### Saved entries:
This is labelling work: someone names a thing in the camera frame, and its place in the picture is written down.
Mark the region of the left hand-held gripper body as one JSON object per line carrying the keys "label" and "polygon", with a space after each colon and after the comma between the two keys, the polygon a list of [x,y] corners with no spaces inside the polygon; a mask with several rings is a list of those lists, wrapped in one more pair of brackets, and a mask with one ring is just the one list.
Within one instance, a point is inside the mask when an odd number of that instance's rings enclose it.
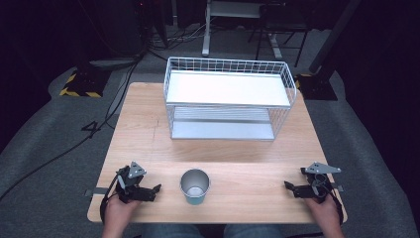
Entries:
{"label": "left hand-held gripper body", "polygon": [[140,182],[147,172],[136,162],[131,162],[117,171],[116,192],[119,199],[125,203],[131,200],[144,201],[147,194],[152,191],[149,188],[140,187]]}

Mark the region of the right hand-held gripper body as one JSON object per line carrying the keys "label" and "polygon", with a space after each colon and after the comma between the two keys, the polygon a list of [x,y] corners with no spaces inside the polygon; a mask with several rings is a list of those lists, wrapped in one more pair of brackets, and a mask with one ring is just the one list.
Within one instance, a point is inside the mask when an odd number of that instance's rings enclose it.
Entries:
{"label": "right hand-held gripper body", "polygon": [[311,188],[315,193],[313,198],[316,198],[319,202],[323,202],[333,190],[328,174],[338,174],[342,171],[340,168],[318,162],[314,162],[308,168],[301,168],[300,170],[308,181],[308,185],[304,185],[302,188]]}

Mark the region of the person's right hand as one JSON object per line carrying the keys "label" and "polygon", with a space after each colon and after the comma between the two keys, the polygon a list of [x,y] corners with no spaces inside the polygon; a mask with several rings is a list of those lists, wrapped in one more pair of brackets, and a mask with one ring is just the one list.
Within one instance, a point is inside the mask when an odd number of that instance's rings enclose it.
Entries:
{"label": "person's right hand", "polygon": [[309,207],[316,223],[322,230],[340,227],[340,215],[336,202],[331,195],[327,195],[321,203],[318,203],[313,198],[305,198],[304,202]]}

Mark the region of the person's left hand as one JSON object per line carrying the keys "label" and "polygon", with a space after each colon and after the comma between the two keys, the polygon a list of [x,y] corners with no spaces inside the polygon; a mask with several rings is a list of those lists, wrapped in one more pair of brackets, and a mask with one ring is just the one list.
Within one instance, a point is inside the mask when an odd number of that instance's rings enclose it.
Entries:
{"label": "person's left hand", "polygon": [[121,201],[117,196],[112,196],[106,205],[105,227],[112,231],[124,230],[132,219],[132,215],[141,204],[140,201],[131,200],[127,203]]}

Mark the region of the metal cup with teal base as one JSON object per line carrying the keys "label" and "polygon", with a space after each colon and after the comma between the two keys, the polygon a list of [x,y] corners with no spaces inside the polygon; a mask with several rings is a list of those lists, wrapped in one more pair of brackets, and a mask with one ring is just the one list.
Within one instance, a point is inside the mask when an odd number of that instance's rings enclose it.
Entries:
{"label": "metal cup with teal base", "polygon": [[180,179],[180,189],[191,205],[201,204],[210,188],[210,178],[199,169],[186,171]]}

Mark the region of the person's legs in jeans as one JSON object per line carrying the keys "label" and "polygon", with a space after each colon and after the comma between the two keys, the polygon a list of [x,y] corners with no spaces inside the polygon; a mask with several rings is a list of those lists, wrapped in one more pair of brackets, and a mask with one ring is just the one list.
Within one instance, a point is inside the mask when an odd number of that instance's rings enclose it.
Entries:
{"label": "person's legs in jeans", "polygon": [[275,224],[146,224],[142,238],[283,238]]}

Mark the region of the black slanted pole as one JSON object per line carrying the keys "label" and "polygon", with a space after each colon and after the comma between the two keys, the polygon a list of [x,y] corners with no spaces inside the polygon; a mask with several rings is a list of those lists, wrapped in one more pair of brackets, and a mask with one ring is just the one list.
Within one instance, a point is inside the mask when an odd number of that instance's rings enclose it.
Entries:
{"label": "black slanted pole", "polygon": [[337,23],[335,24],[334,28],[332,29],[329,37],[323,44],[314,61],[312,61],[312,63],[310,64],[310,72],[317,73],[325,64],[328,55],[333,50],[333,46],[338,41],[341,33],[345,30],[346,26],[350,22],[361,1],[362,0],[349,1],[340,18],[338,19]]}

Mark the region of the black chair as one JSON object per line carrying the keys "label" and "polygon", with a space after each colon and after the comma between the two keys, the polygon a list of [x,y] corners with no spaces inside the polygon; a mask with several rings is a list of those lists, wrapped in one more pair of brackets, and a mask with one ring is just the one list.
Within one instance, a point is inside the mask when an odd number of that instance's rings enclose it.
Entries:
{"label": "black chair", "polygon": [[[279,51],[281,49],[297,50],[294,65],[298,66],[309,31],[309,19],[297,3],[290,3],[288,0],[278,0],[268,1],[260,5],[259,17],[249,37],[249,41],[251,41],[254,35],[258,34],[255,60],[260,56],[263,38],[267,38],[272,42],[276,35],[284,34],[287,35],[287,38],[281,45],[276,43],[271,46]],[[289,46],[288,42],[296,33],[302,35],[300,44],[298,46]]]}

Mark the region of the black yellow striped base plate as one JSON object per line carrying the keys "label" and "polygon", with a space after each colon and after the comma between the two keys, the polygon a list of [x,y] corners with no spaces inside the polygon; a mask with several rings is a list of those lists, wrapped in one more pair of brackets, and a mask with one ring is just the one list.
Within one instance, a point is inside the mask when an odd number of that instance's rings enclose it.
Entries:
{"label": "black yellow striped base plate", "polygon": [[338,100],[329,80],[320,79],[317,75],[300,73],[294,76],[294,81],[305,100]]}
{"label": "black yellow striped base plate", "polygon": [[60,96],[93,97],[103,96],[111,72],[102,69],[91,71],[74,70],[60,91]]}

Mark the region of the white desk frame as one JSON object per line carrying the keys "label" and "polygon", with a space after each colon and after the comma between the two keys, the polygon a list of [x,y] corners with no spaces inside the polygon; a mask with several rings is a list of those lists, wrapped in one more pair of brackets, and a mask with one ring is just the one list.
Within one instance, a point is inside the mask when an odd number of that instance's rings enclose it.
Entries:
{"label": "white desk frame", "polygon": [[257,19],[260,16],[261,3],[233,2],[222,0],[206,0],[205,32],[201,54],[208,57],[210,54],[211,30],[210,24],[213,17],[231,17]]}

### ASSIGNMENT:
Please make an exact copy of the lines from the one holding "Mark the region of the white" through the final line of the records above, nothing more.

### REPLY:
Mark the region of the white desk frame as one JSON object per line carrying the keys "label" and "polygon", with a space after each colon and after the comma between the two keys, the polygon a list of [x,y] corners with no spaces inside the polygon; a mask with several rings is a list of those lists, wrapped in one more pair of brackets, and a mask with one ring is just the one list.
Within one instance, a point is inside the mask when an odd number of that instance's rings enclose it.
Entries:
{"label": "white desk frame", "polygon": [[257,19],[260,16],[261,3],[233,2],[222,0],[206,0],[205,32],[201,54],[208,57],[210,54],[211,30],[210,24],[213,17],[231,17]]}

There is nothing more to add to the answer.